24-16 Pros and Cons of Market Power R&D. Since there is no competition, monopolies have little incentive to improve the product. Invention and innovation. Most new products come from entrepreneurs who were not allowed to pursue their dreams while working for a large firm. They break away and start their own firms.

24-17 Pros and Cons of Market Power Economies of scale. Increasing scale does lower costs as economies of scale kick in. However, there is no incentive for the monopolist to expand to achieve this advantage. Potential competition. It is more likely the monopolist will take action to suppress potential competition.

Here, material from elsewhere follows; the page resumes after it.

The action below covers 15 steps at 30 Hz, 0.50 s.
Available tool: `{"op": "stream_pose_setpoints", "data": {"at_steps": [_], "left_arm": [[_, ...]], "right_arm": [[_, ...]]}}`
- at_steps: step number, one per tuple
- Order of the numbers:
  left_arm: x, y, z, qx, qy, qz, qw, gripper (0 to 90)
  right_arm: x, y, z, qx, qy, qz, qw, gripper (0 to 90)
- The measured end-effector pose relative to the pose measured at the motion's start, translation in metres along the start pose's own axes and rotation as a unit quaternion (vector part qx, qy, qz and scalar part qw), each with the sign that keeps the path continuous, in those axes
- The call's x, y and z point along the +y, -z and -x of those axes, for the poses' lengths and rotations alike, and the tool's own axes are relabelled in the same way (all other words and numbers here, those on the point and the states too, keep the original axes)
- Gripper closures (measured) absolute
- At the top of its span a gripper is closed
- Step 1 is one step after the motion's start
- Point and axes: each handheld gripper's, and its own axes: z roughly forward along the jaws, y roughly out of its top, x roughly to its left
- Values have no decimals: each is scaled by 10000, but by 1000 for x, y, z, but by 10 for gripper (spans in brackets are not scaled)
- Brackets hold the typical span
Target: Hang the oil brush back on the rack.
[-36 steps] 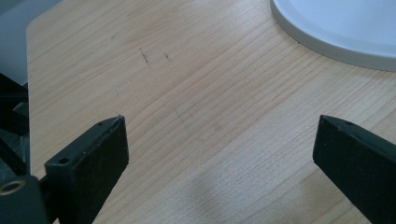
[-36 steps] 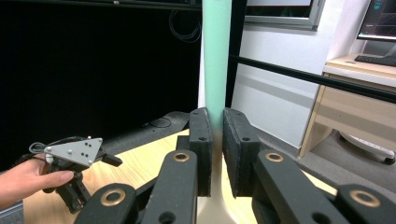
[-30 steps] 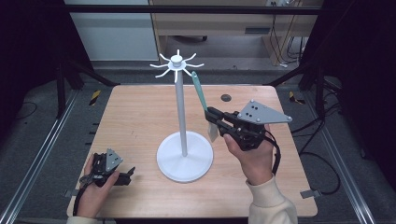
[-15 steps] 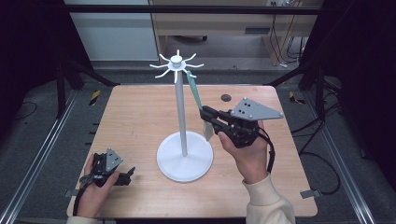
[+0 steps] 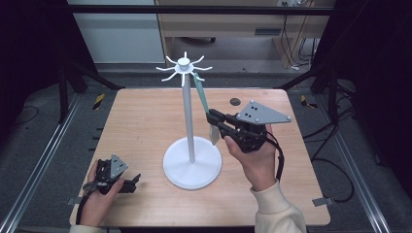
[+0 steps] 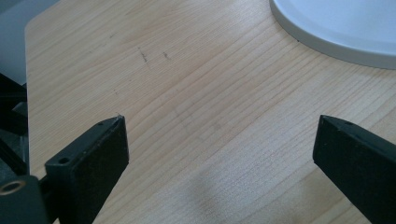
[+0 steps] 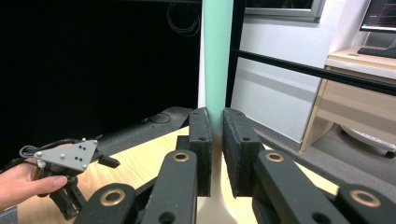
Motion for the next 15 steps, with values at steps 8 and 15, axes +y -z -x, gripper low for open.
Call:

24-18 Natural Monopolies Natural monopoly: an industry in which one firm can achieve economies of scale over the entire range of the market. – Economies of scale acts as a “natural” barrier to entry. – Utilities have been examples of natural monopolies.

24-19 Natural Monopolies Government sets up natural monopolies. – Government describes the quality and area of service. – Government sets the rate (price) the natural monopoly can charge its customers. – The rate is set so there is no economic profit. – A normal profit is allowed.

24-20 Contestable Markets Contestable market: an imperfectly competitive industry subject to potential entry if price or profits increase. – Monopolies may be constrained by potential competition. – Entry barriers become important. – One firm may seem to monopolize an industry, but if other firms can enter, the “monopoly” must compete.